When I was pastor in Oklahoma, Governor Marlin, erected a marvelous, impressive, bronze statue in his home city of Ponca City.  It is of a glorious, pioneer woman.  And standing there, looking at that remarkable piece of sculpture, your heart could not but be moved, as looking at that pioneer woman.  On one hand, she is holding the hand of a child and with the other hand she is cradling the Word of God.  This is our hope, this is our salvation, this is our promise, this is the way; as God says: "You will hear a voice from behind you saying, This is the way, walk ye in it."
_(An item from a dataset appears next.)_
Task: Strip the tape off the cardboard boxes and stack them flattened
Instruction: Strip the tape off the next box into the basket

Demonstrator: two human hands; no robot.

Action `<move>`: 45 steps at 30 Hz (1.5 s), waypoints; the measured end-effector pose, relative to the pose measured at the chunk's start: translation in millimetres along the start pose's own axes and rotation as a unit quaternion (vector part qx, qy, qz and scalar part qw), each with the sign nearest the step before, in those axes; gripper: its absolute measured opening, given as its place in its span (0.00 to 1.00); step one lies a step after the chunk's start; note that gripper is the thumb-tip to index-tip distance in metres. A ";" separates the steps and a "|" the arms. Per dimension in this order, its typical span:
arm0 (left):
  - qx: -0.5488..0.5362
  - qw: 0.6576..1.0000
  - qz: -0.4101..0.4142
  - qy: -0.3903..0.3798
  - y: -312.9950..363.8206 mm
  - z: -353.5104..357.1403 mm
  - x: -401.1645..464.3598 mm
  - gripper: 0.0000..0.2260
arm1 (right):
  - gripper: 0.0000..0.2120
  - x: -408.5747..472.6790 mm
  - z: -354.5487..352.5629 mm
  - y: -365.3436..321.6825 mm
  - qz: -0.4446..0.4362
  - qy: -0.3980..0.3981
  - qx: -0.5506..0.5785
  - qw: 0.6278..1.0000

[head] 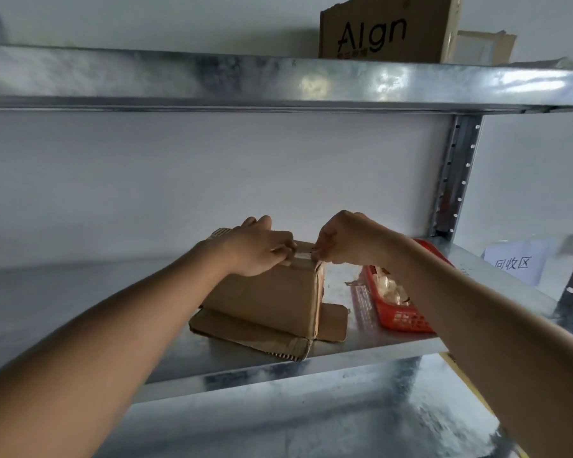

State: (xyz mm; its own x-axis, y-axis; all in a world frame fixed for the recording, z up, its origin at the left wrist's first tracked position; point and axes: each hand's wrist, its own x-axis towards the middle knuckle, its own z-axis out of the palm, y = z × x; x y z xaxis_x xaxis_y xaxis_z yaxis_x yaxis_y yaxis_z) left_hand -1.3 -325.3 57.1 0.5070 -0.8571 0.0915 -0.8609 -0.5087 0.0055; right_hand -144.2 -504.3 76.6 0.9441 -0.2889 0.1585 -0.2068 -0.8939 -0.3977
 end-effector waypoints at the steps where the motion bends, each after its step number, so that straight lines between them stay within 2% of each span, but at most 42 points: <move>1: -0.016 1.000 0.002 0.005 3.1 1.2 5.3 0.05 | 0.03 2.6 -2.3 -0.4 0.012 -0.013 0.017 1.000; 2: -0.039 0.999 0.010 0.009 5.6 4.1 10.6 0.04 | 0.02 4.7 -3.9 -0.7 0.023 -0.025 0.034 0.999; 6: -0.143 0.988 0.054 0.028 6.7 18.1 20.4 0.09 | 0.04 8.6 -8.2 -7.1 0.045 -0.046 0.032 0.997; 10: -0.145 0.986 0.065 0.044 3.5 26.3 21.9 0.06 | 0.06 10.5 -8.9 -27.5 0.065 -0.043 -0.048 0.996; 14: -0.159 0.984 0.071 0.049 3.0 28.7 19.7 0.07 | 0.13 10.2 -7.8 -48.0 0.105 -0.057 -0.160 0.980; 17: -0.177 0.981 0.066 0.041 1.5 29.8 17.3 0.07 | 0.19 6.5 -8.5 -54.5 0.114 -0.065 -0.194 0.972; 22: -0.173 0.980 0.083 0.049 -1.7 32.4 15.8 0.09 | 0.17 8.6 -6.2 -49.5 0.136 -0.090 -0.171 0.972; 26: -0.174 0.979 0.081 0.065 -2.0 34.0 17.5 0.10 | 0.08 17.9 8.6 -50.5 0.136 -0.076 -0.234 0.960; 29: -0.164 0.980 0.081 0.081 -1.9 33.7 17.5 0.10 | 0.10 20.7 15.4 -50.7 0.133 -0.075 -0.259 0.954; 33: -0.165 0.980 0.087 0.076 -3.8 32.4 18.7 0.11 | 0.10 23.7 3.8 -49.1 0.148 -0.112 -0.162 0.969; 37: -0.150 0.981 0.097 0.073 -8.1 34.1 20.3 0.11 | 0.09 15.9 6.3 -39.1 0.132 -0.107 -0.062 0.983; 39: -0.143 0.982 0.102 0.070 -8.9 32.7 20.2 0.11 | 0.05 6.5 12.2 -28.2 0.120 -0.061 0.039 0.990; 41: -0.149 0.981 0.104 0.062 -9.7 30.9 18.9 0.11 | 0.01 -5.4 13.5 -19.2 0.120 0.012 0.159 0.980; 43: -0.152 0.981 0.104 0.054 -10.7 29.5 16.6 0.11 | 0.03 -16.2 15.0 -10.0 0.140 0.074 0.243 0.957; 45: -0.169 0.978 0.110 0.056 -11.2 30.6 16.0 0.12 | 0.06 -26.1 22.1 -5.1 0.164 0.085 0.289 0.939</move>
State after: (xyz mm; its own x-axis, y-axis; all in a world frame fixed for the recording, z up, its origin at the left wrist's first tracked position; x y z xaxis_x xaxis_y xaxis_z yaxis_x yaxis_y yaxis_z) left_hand 17.8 -335.8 28.0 0.3165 -0.9188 0.2359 -0.9229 -0.2407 0.3007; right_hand -162.1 -484.6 54.5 0.7887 -0.6114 0.0641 -0.2595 -0.4256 -0.8669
Whether it is the living Word (Christ), or whether it is the living Word (Bible), both are called the Word.  And when I exalt the living Word, I glorify the written Word.  If I dishonor the written Word, I do disparaging disgrace to the living Word. 

Lord God, send us an abounding manna from heaven.  Not a famine for the Word of life, but angels food, God's revelation, our hope and promise, now and forever.

May we stand together?  Dear God, in a day of the clamorous voices of ten thousand false philosophies of humanism; that blots Thy name out of the very life of a nation; of a secularism and materialism that lives as though God didn't exist and this world would last forever—O Lord, in the midst of the darkening clamor, may we hear the voice of the Lord, written on the peaks.  Dear Lord, listening, may God find a responsive heart.  May it be a new day for us, a glorious beginning again.

While our people pray and stand before God, in this quiet moment of appeal, in the balcony, round to the throng on this lower floor, a family you, a couple you, or just one, somebody you, giving your heart to God, deciding for Christ, coming in to this dear church.  And welcome! 

And the multitude of you, on radio and on television, who have listened to this message, may the famine of the bread of life be turned into the bounding abundance of God seeing us, the Lord caring for us, the Lord saving us.  Can you bear where you are, giving your heart to Christ?  Welcome!

And on this lower floor and on the balcony here in this sanctuary, down one of those stairways, down one of the aisles: "Here I am pastor, here I come."  And bless you already here at the front.  Thank Thee, Lord, for the pastor thank Thee, Lord, for the answered prayer and the sweet harvest that You give us now—In Thy wonderful and saving name.  Amen.

While we sing and while we appeal: "Here I am pastor."  Our men welcome you and angels welcome you.  Come, come, God love you, Son.